| Problem to solve |
Starting with the line that contains "<point>452,332</point>" and stopping after the line that contains "A thing is named, a", return each line below exactly as written, with no others.

○ ○ ○ ○ ○

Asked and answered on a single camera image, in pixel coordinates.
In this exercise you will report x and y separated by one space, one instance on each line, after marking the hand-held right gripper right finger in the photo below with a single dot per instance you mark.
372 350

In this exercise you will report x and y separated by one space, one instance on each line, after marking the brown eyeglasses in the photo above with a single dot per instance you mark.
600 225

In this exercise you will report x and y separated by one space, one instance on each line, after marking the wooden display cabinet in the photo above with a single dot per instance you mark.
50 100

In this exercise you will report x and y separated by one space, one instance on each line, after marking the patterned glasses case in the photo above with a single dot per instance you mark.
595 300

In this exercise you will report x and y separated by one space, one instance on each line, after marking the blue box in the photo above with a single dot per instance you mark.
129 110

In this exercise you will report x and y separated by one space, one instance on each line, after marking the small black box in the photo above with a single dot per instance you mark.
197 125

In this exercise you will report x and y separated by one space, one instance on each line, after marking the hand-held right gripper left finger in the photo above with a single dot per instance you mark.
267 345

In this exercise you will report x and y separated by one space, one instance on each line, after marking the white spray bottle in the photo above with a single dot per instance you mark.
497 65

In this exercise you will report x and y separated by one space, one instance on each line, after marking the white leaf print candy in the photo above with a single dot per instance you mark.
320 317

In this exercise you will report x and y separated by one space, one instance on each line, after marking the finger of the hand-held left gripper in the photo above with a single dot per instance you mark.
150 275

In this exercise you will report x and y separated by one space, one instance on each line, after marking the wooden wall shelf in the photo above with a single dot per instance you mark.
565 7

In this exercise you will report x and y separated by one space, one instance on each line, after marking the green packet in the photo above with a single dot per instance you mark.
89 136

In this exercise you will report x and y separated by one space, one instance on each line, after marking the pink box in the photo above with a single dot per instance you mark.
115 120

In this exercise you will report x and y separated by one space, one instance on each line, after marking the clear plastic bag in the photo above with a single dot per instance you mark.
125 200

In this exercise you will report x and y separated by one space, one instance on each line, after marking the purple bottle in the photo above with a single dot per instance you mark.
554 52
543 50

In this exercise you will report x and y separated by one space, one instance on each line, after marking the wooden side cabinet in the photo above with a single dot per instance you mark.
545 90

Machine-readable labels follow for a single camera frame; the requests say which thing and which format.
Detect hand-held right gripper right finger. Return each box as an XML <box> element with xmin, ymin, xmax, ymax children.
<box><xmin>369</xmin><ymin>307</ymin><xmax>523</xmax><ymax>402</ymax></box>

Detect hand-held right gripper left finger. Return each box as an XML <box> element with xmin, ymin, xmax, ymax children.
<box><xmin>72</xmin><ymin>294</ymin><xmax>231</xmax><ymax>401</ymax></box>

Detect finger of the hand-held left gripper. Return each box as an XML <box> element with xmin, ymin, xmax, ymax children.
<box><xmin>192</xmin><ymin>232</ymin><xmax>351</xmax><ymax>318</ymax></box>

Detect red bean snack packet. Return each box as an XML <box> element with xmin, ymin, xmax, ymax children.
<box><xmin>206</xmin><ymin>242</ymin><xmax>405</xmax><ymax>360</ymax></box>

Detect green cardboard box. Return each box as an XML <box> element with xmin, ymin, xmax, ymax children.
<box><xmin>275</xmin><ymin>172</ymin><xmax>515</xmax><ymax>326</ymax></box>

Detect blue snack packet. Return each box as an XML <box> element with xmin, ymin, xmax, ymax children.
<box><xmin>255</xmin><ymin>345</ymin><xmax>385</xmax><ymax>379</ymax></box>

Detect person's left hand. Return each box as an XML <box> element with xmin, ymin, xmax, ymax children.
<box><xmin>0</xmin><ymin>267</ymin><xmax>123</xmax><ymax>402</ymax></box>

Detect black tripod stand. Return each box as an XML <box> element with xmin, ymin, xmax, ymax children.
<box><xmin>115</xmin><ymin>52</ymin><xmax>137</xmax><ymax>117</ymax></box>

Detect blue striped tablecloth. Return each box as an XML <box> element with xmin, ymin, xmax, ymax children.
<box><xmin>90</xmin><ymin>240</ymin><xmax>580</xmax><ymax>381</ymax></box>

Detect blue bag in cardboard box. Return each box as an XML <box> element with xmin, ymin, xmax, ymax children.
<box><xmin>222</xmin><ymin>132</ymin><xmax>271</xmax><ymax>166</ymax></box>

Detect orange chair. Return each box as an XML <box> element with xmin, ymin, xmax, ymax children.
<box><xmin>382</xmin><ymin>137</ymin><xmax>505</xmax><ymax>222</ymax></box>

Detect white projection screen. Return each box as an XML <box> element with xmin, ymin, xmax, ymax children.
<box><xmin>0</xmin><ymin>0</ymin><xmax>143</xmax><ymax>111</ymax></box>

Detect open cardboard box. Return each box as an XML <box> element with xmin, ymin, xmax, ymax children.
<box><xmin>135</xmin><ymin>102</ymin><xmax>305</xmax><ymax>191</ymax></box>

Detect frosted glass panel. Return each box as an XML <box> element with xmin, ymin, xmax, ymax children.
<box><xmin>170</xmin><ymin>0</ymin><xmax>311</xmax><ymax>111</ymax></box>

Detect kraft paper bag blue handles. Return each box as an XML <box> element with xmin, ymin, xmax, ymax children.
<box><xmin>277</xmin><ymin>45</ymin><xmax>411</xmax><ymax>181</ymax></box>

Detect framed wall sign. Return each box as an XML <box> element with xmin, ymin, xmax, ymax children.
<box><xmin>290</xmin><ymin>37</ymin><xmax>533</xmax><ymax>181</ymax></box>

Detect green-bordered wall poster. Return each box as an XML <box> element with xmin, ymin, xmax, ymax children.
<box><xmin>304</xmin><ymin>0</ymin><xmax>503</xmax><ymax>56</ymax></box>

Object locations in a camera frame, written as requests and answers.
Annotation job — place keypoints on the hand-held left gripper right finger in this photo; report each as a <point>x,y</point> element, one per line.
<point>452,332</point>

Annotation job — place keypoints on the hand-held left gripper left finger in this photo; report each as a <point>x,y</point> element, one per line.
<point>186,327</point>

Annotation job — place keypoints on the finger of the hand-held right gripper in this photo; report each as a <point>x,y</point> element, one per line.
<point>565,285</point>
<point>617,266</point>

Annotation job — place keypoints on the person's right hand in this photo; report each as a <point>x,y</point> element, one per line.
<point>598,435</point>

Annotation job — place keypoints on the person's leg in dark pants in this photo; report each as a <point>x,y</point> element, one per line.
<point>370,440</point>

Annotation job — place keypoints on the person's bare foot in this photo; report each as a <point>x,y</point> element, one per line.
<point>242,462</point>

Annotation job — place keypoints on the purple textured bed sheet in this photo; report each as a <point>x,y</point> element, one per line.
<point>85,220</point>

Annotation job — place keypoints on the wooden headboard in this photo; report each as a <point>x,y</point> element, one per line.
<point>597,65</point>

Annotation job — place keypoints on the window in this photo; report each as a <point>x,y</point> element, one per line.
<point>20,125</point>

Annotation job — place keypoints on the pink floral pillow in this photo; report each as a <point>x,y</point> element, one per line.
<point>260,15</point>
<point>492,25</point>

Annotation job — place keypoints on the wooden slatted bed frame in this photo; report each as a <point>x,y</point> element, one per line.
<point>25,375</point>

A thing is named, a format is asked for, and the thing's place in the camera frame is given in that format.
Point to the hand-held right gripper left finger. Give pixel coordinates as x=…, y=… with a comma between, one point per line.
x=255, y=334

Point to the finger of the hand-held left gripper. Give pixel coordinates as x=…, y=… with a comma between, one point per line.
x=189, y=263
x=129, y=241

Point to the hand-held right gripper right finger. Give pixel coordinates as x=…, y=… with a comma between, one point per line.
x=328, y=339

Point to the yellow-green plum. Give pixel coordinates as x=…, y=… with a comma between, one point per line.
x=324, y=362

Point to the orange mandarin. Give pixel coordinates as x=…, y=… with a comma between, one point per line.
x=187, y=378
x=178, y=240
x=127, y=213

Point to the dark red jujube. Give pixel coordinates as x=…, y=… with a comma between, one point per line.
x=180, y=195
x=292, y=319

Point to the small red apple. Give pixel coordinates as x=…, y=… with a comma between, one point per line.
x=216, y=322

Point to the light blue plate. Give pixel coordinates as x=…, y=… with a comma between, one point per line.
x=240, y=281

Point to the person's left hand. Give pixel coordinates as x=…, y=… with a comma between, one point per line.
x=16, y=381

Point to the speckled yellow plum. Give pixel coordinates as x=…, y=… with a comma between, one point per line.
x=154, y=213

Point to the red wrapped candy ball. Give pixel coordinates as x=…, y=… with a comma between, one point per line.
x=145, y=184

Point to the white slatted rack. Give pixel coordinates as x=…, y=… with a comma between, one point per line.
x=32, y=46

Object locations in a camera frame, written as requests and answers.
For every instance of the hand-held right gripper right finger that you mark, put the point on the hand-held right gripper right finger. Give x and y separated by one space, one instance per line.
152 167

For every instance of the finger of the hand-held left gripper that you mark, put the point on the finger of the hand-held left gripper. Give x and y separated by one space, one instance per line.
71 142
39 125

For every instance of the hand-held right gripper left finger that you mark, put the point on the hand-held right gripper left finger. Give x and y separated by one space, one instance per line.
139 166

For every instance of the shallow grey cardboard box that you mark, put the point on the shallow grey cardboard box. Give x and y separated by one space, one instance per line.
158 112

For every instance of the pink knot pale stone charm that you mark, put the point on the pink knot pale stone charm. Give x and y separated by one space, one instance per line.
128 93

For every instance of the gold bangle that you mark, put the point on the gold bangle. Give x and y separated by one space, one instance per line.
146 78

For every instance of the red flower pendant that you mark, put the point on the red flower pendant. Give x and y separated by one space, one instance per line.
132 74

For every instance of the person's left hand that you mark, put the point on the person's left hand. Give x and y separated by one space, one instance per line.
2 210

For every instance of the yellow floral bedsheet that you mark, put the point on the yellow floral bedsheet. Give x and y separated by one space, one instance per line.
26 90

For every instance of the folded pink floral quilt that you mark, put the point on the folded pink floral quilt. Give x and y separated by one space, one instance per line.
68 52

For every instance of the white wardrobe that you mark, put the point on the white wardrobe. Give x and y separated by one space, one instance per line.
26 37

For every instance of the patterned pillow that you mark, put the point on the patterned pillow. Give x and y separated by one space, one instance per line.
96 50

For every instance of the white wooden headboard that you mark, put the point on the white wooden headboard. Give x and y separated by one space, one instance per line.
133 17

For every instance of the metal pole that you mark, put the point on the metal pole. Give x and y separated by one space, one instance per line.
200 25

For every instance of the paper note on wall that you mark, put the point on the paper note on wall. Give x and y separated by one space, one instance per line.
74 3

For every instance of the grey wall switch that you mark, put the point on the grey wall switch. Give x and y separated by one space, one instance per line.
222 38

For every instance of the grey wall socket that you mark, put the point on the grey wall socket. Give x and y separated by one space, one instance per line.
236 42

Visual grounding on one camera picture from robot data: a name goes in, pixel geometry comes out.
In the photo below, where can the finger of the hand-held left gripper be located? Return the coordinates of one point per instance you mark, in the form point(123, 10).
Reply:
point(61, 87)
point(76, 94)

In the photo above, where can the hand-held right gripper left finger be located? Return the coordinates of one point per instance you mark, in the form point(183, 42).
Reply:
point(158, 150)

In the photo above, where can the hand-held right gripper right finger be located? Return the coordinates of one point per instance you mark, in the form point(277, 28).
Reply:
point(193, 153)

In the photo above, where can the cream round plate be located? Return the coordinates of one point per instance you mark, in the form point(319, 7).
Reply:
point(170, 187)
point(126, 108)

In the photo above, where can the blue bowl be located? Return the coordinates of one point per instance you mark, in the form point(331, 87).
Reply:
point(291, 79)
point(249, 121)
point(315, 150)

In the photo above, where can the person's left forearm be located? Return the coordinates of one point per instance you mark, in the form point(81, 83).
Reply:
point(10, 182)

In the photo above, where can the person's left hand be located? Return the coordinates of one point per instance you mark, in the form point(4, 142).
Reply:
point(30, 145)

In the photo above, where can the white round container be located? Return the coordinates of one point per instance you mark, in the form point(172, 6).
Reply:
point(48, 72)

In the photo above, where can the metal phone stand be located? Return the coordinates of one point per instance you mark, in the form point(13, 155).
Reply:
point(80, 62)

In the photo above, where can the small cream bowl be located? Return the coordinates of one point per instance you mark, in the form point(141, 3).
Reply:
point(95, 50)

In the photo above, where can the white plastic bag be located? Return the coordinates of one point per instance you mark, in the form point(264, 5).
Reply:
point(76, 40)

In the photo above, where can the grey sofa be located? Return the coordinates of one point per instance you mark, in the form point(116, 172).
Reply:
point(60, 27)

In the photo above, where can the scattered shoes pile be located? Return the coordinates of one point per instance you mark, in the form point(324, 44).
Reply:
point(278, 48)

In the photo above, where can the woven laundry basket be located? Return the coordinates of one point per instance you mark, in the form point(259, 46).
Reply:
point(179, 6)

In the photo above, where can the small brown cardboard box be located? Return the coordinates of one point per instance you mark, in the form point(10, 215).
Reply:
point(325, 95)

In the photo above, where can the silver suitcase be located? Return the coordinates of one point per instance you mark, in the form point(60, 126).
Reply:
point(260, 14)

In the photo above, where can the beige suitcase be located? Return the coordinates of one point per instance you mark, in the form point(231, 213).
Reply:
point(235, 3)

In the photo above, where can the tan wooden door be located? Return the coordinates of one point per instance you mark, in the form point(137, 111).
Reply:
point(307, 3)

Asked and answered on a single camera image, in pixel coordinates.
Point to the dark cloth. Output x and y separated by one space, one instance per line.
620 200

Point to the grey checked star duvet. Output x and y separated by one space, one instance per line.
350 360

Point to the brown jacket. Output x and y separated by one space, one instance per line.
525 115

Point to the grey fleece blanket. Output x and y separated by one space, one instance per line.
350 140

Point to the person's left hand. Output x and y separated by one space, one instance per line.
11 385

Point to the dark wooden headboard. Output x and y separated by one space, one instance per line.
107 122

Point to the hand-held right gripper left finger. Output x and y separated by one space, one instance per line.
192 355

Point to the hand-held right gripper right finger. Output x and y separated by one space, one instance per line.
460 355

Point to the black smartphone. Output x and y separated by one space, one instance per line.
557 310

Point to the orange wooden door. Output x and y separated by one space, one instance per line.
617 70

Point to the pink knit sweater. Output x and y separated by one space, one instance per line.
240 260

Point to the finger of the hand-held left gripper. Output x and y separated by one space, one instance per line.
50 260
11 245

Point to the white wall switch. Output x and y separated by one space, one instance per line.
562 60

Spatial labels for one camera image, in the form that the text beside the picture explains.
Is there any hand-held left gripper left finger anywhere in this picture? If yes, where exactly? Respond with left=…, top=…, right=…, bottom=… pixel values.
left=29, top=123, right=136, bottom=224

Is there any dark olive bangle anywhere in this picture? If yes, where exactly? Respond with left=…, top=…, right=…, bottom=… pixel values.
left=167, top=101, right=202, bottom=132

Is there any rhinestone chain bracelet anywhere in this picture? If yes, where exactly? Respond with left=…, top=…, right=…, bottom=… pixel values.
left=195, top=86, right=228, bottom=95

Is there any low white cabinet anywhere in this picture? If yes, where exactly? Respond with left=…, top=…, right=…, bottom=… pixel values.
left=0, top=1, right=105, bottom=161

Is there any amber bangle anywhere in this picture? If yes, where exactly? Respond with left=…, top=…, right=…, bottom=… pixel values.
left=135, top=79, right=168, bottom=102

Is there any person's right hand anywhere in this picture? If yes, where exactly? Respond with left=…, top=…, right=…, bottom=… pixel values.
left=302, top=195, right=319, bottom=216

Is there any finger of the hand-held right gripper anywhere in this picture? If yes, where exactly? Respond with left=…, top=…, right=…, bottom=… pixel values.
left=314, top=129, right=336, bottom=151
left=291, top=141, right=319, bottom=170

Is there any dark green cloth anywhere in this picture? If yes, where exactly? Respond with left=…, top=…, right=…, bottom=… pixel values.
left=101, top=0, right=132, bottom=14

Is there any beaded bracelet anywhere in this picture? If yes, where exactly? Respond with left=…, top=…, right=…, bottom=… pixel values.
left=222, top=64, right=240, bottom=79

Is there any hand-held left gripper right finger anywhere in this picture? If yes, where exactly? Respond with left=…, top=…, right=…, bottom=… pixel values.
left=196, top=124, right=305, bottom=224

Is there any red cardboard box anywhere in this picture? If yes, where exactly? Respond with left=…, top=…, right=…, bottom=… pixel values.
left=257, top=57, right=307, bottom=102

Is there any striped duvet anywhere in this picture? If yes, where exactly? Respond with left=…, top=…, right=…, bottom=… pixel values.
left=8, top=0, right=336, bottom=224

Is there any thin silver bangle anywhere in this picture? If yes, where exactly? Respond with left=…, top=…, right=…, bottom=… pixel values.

○ ○ ○ ○ ○

| Solution to this problem |
<point>452,332</point>

Annotation job — place keypoints on the hand-held left gripper left finger in this photo; report each as a <point>x,y</point> element, one per line.
<point>186,327</point>

Annotation job — place keypoints on the finger of the hand-held right gripper in this photo; report each as a <point>x,y</point> element, one per line.
<point>565,285</point>
<point>617,266</point>

Annotation job — place keypoints on the person's right hand in this photo; report each as a <point>x,y</point> element, one per line.
<point>598,435</point>

Annotation job — place keypoints on the person's leg in dark pants in this photo; report each as a <point>x,y</point> element, one per line.
<point>370,440</point>

Annotation job — place keypoints on the person's bare foot in this photo; report each as a <point>x,y</point> element, one per line.
<point>242,462</point>

Annotation job — place keypoints on the purple textured bed sheet in this photo; report each as a <point>x,y</point> element, one per line.
<point>85,220</point>

Annotation job — place keypoints on the wooden headboard in this photo; report each as a <point>x,y</point> element, one per line.
<point>597,65</point>

Annotation job — place keypoints on the window in this photo; report each as a <point>x,y</point> element, one per line.
<point>20,125</point>

Annotation job — place keypoints on the pink floral pillow in this photo; report each as a <point>x,y</point> element, one per line.
<point>260,15</point>
<point>492,25</point>

Annotation job — place keypoints on the wooden slatted bed frame in this photo; report each as a <point>x,y</point> element, one per line.
<point>25,375</point>

A thing is named, a format is asked for, and the thing's place in the camera frame is given in that format.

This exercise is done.